═══ Data provided

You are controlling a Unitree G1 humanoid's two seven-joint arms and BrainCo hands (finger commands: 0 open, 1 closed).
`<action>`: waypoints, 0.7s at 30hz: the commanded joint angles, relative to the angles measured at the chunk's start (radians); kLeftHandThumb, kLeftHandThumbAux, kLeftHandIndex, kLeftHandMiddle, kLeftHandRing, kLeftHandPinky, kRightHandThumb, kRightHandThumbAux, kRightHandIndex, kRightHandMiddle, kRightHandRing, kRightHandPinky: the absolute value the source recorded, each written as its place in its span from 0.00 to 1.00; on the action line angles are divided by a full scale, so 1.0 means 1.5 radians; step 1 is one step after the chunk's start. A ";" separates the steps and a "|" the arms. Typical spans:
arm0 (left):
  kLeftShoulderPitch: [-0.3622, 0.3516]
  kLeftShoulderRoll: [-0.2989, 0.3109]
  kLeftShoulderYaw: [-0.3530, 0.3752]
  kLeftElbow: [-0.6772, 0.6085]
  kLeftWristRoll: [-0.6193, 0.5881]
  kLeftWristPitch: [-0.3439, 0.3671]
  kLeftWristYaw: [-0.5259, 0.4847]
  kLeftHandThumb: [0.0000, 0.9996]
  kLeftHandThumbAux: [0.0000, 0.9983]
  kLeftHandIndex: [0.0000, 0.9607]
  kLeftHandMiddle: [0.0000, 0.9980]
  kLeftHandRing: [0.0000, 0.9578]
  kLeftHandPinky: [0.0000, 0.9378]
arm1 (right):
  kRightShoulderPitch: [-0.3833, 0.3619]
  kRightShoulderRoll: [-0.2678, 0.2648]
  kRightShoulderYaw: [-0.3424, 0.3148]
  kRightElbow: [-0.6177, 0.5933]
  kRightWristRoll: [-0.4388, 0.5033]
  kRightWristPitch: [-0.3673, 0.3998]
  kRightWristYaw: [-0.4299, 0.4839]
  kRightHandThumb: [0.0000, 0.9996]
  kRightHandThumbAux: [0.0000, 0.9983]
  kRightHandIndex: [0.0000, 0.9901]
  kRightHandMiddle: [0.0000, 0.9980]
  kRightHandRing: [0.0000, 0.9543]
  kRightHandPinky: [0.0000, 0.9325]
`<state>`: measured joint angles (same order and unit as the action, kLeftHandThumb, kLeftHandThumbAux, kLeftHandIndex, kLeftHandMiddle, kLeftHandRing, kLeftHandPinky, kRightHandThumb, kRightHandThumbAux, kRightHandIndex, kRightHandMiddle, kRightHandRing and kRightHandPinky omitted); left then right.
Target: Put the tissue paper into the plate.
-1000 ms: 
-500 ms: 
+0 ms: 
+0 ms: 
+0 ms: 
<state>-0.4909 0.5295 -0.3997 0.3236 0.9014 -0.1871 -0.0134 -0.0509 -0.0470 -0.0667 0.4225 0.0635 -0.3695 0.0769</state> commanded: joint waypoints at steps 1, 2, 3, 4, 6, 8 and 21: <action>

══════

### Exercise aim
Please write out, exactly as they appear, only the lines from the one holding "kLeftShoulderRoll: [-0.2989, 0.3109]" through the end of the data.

### Completed task
  kLeftShoulderRoll: [-0.2989, 0.3109]
  kLeftShoulderYaw: [-0.3530, 0.3752]
  kLeftElbow: [-0.6772, 0.6085]
  kLeftWristRoll: [-0.6193, 0.5881]
  kLeftWristPitch: [-0.3439, 0.3671]
  kLeftWristYaw: [-0.5259, 0.4847]
  kLeftHandThumb: [0.0000, 0.9996]
  kLeftHandThumbAux: [0.0000, 0.9983]
  kLeftHandIndex: [0.0000, 0.9607]
  kLeftHandMiddle: [0.0000, 0.9980]
  kLeftHandRing: [0.0000, 0.9578]
  kLeftHandPinky: [0.0000, 0.9378]
arm1 (right):
  kRightShoulderPitch: [-0.3833, 0.3619]
  kRightShoulderRoll: [-0.2678, 0.2648]
  kRightShoulderYaw: [-0.3424, 0.3148]
  kRightElbow: [-0.6177, 0.5933]
  kRightWristRoll: [-0.4388, 0.5033]
  kRightWristPitch: [-0.3673, 0.3998]
  kRightWristYaw: [-0.4299, 0.4839]
  kRightHandThumb: [0.0000, 0.9996]
  kRightHandThumbAux: [0.0000, 0.9983]
  kRightHandIndex: [0.0000, 0.9901]
  kRightHandMiddle: [0.0000, 0.9980]
  kRightHandRing: [0.0000, 0.9543]
  kRightHandPinky: [0.0000, 0.9325]
`<state>`: measured joint angles (same order and unit as the action, kLeftHandThumb, kLeftHandThumbAux, kLeftHandIndex, kLeftHandMiddle, kLeftHandRing, kLeftHandPinky, kRightHandThumb, kRightHandThumbAux, kRightHandIndex, kRightHandMiddle, kRightHandRing and kRightHandPinky omitted); left then right.
Target: Put the tissue paper into the plate.
-1000 ms: 
-500 ms: 
+0 ms: 
+0 ms: 
+0 ms: 
<state>-0.4909 0.5295 -0.3997 0.3236 0.9014 -0.1871 -0.0134 -0.0509 -0.0470 -0.0667 0.4225 0.0635 -0.3695 0.0769</state> commanded: joint waypoints at steps 1, 2, 3, 4, 6, 8 and 21: <action>

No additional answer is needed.